In [71]:
import warnings
warnings.filterwarnings('ignore')

import numpy as np
import pandas as pd
import matplotlib.pyplot as plt

from statsmodels.graphics.tsaplots import plot_acf, plot_pacf
import statsmodels.formula.api as smf
import statsmodels.tsa.api as smt
import statsmodels.api as sm

import seaborn as sns

from sklearn.metrics import mean_squared_error as mse_score

import mxnet as mx
import mxnet.gluon as gluon
import mxnet.gluon.nn as nn

from model import LSTMExogModel
import utils
import train
import data
from models.tcn import TCN, TCN2

%load_ext autoreload
%autoreload 2
%matplotlib notebook

The autoreload extension is already loaded.
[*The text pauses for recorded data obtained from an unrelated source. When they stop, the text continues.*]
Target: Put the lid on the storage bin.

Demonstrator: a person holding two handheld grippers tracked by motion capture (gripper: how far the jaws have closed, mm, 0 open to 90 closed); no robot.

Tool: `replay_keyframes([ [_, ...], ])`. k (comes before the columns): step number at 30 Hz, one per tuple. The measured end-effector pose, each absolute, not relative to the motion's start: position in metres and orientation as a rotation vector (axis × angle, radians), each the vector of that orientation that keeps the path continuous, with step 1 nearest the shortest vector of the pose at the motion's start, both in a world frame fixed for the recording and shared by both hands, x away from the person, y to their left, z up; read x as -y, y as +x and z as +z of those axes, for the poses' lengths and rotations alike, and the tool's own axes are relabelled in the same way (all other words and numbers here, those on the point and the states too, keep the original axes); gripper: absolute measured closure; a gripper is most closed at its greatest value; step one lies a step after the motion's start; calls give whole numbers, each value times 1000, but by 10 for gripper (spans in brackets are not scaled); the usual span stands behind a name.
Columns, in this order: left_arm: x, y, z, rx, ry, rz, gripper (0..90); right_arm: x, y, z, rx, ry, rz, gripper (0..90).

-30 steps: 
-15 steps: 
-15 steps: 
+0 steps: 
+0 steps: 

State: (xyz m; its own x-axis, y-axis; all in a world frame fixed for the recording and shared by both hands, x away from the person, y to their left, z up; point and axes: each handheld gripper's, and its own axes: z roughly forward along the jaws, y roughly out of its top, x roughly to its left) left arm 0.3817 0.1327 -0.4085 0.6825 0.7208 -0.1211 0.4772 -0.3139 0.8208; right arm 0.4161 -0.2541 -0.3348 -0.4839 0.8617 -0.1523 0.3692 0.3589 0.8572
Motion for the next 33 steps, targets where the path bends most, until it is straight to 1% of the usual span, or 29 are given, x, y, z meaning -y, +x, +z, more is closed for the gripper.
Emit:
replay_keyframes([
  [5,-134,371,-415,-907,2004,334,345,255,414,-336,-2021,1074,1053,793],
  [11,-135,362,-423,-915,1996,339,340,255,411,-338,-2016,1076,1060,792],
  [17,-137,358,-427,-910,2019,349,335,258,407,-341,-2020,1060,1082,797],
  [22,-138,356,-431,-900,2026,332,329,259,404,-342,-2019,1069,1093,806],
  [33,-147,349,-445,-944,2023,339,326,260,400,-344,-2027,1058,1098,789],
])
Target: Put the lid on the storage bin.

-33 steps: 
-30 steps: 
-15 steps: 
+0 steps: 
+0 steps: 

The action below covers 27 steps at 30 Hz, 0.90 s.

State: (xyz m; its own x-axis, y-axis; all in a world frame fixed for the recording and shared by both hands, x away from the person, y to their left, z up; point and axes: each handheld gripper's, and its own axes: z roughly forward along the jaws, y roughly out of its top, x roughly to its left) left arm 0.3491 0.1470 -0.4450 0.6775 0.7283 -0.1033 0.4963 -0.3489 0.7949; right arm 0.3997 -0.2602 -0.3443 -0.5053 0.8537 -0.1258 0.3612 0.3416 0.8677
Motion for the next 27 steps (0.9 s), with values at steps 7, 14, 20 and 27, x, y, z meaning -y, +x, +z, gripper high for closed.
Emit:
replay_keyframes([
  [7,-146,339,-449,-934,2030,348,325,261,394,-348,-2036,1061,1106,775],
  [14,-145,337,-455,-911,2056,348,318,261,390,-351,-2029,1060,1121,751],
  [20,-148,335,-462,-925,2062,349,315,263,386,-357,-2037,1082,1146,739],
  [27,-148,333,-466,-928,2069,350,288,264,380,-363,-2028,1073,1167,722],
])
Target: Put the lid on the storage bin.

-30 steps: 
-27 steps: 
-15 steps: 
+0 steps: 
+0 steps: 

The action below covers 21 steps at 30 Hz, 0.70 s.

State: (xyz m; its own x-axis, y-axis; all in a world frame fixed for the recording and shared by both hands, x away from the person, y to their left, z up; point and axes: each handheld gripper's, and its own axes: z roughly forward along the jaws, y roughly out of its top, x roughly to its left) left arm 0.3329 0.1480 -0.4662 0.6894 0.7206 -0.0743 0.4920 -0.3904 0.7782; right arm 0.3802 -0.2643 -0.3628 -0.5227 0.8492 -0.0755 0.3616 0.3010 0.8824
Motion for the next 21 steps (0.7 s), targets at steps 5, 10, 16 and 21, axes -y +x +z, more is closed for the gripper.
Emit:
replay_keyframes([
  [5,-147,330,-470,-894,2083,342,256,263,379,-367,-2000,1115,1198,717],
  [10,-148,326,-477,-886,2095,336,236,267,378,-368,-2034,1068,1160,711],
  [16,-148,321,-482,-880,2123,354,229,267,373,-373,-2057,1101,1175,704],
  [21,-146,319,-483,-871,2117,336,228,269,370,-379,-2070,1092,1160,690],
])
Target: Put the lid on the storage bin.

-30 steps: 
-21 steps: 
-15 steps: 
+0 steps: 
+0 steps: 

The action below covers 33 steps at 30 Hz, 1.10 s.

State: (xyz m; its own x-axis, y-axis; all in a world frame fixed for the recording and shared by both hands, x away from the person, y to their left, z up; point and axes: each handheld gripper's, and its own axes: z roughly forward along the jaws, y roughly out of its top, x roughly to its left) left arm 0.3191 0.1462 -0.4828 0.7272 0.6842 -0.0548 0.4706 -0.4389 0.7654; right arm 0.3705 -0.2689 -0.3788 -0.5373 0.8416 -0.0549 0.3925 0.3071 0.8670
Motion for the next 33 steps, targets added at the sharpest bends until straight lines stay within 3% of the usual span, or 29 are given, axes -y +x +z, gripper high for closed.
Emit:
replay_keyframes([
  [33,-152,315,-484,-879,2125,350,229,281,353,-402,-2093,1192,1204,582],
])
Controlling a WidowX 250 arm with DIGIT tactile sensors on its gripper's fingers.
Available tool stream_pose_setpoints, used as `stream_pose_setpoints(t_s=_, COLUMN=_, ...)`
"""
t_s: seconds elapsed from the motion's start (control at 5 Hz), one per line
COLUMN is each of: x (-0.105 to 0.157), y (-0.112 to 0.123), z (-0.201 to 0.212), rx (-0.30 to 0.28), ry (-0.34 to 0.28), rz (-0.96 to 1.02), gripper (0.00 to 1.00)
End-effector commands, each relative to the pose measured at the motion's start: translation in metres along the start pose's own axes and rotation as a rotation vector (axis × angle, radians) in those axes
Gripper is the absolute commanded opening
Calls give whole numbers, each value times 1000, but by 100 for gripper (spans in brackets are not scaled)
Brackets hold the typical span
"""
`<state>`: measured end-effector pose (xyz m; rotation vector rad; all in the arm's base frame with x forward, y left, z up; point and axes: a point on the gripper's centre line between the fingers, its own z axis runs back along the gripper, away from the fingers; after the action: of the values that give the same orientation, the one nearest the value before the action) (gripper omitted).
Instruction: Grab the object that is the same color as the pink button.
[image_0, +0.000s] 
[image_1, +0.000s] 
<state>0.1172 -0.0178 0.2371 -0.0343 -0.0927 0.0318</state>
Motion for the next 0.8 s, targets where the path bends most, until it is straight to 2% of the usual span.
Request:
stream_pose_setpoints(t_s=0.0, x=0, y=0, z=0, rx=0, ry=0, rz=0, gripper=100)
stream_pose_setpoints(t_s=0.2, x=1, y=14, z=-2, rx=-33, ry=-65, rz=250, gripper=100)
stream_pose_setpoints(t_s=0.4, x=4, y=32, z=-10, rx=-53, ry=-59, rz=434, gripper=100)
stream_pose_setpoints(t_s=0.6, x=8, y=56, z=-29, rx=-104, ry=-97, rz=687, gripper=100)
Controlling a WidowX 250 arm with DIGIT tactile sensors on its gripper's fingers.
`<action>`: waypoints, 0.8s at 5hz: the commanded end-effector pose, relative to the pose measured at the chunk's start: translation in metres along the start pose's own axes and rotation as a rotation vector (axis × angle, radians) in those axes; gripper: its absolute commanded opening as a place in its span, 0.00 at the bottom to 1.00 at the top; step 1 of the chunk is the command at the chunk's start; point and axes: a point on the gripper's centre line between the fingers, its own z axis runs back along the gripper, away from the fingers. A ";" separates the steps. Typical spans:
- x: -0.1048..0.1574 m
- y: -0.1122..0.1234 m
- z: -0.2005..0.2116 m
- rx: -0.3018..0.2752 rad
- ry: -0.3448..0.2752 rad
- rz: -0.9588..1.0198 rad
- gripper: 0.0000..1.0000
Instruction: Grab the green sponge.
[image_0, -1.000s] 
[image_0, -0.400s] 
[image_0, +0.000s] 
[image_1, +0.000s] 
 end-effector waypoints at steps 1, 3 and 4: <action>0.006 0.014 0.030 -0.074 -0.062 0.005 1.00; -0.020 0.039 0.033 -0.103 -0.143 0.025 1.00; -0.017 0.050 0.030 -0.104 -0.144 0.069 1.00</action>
To reload it, use:
  %reload_ext autoreload


Generate data from a SARIMA process.

In [41]:
# (p, 0, 0) x (1, 0, 0)_T
p = 10
T = 50
ar_coefs = np.random.random(p) / p
seasonal_coef = 0.5
n_train = 10000

train_seq = seq = data._gen_stationary(n_train, ar_coefs, T, seasonal_coef)
valid_seq = seq = data._gen_stationary(n_train // 2, ar_coefs, T, seasonal_coef)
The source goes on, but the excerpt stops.